Here’s my latest Muse for Nature News. But while I’m in that neck of the woods, I very much enjoyed the piece on Dickens in the latest issue. Yes, even Nature is in on that act.
“The people who cast the votes decide nothing”, Josef Stalin is reputed to have said. “The people who count them decide everything.” Little has changed in Russia, if the findings of a new preprint are to be believed. Peter Klimek of the Medical University of Vienna in Austria and his colleagues say that the 2011 election for the Duma (the lower Federal Assembly) in Russia, won by Vladimir Putin’s United Russia party with 49 percent of the votes, shows a clear statistical signature of ballot-rigging .
This is not a new accusation. Some have claimed that the Russian statistics show suspicious peaks at multiples of 5 or 10 percent, as though ballot officials simply assigned rounded proportions of votes to meet pre-determined figures. And in December the Wall Street Journal conducted its own analysis of the statistics which led political scientists at the Universities of Michigan and Chicago to concur that there were signs of fraud.
Naturally, Putin denies this. But if you suspect that neither he nor the Wall Street Journal are exactly the most neutral of sources on Russian politics, Klimek and colleagues offer a welcome alternative. They say that the statistical distribution of votes in the Duma election shows over a hundred times more skew than a normal (bell-curve or gaussian) distribution, the expected outcome of a set of independent choices.
The same is true for the contested Ugandan election of February 2011. Both of these statistical distributions are, even at a glance, profoundly different from those of recent elections in, say, Austria, Switzerland and Spain.
Breaking down the numbers into scatter plots of regional votes lays the problems bare. For both Russia and Uganda these distributions are bimodal. Distortion in the main peak suggests ballot rigging which, for Russia, afflicts about 64 percent of districts.
But the second, smaller peaks reveal much cruder fraud. These correspond to districts showing both 100 percent turnout and 100 percent votes for the winning party. As if.
It’s good to see science expose these corruptions of democracy. Yet science also hints that democracy isn’t quite what it’s popularly sold as anyway. Take the choice of voting system. One of the most celebrated results of the branch of economics known as choice theory is that there can be no perfectly fair means of deciding the outcome of a democratic vote. Possible voting schemes are manifold, and their relative merits hotly debated: first-past-the-post (the UK), proportional representation (Scandinavia), schemes for ranking candidates rather than simply selecting one, and so on.
But as economics Nobel laureate Kenneth Arrow showed in the 1950s, none of these systems, nor any other, can satisfy all the criteria of fairness and logic one might demand . For example, a system under which candidate A would be elected from A, B and C should ideally also select A if B is the only alternative.

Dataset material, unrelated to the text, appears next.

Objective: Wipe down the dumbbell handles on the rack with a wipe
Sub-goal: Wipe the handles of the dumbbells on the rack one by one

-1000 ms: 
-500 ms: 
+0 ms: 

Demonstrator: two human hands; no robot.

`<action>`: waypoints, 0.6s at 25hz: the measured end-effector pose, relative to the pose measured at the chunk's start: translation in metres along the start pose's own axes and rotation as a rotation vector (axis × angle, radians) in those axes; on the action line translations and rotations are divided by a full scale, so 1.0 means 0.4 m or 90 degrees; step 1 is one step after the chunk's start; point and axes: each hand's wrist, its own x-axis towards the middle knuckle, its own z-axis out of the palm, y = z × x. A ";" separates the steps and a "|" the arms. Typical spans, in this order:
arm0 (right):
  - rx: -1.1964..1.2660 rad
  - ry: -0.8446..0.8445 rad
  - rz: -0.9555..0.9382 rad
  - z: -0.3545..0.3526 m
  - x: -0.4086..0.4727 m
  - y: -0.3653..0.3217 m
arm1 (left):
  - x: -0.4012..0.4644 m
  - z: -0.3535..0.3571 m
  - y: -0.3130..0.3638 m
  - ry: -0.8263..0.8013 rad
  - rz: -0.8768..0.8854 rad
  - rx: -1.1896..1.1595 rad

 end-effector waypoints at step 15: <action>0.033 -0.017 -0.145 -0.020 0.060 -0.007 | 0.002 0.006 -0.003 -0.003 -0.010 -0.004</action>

What Arrow’s ‘impossibility theorem’ implies is that either we need to accept that democratic majority rule has some undesirable consequences or we need to find alternatives – which no one has.
Other considerations can undermine the democratic principle too, such as when a bipartisan vote falls within the margin of statistical error. As the Bush vs Gore US election of 2000 showed, the result is then not democratic but legalistic.
And analysis of voting statistics suggests that, regardless of the voting system, our political choices are not free and independent (as most definitions of democracy pretend) but partly the collective result of peer influence. That is one – although not the only – explanation of why some voting statistics don’t follow a gaussian distribution but instead a relationship called a power law [3,4]. Klimek and colleagues find less extreme but significant deviations from gaussian statistics in their analysis of ‘unrigged’ elections , which they assume to result from similar collectivization, or as they put it, voter mobilization.
A key premise of current models of voting and opinion formation [5,6] is that most social consensus arises from mutual influence and the spreading of opinion, not from isolated decisions. On the one hand you could say this is just how democratic societies work. On the other, it makes voting a nonlinear process in which small effects (media bias or party budgets, say) can have disproportionately big consequences. At the very least, it makes voting a more complex and less transparent process than is normally assumed.
This isn’t to invalidate Churchill’s famous dictum that democracy is the least bad political system. But let’s not fool ourselves about what it entails.
1. Klimek, P., Yegorov, Y., Hanel, R. & Thurner, S. preprint http://www.arxiv.org/abs/1201.3087 (2012).
2. Arrow, K. Social Choice and Individual Values (Yale University Press, New Haven, 1951).
3. Costa Filho, R. N., Almeida, M. P., Andrade, J. S. Jr & Moreira, J. E. Phys. Rev. E 60, 1067-1068 (1999).
4. Costa Filho, R. N., Almeida, M. P., Moreira, J. E. & Andrade, J. S. Jr, Physica A 322, 698-700 (2003).
5. Fortunato S. & Castellano, C. Phys. Rev. Lett. 99, 138701 (2007).
6. D. Stauffer, ‘Opinion dynamics and sociophysics’, in Encyclopedia of Complexity & System Science, ed. R. A. Meyers, 6380-6388. Springer, Heidelberg, 2009.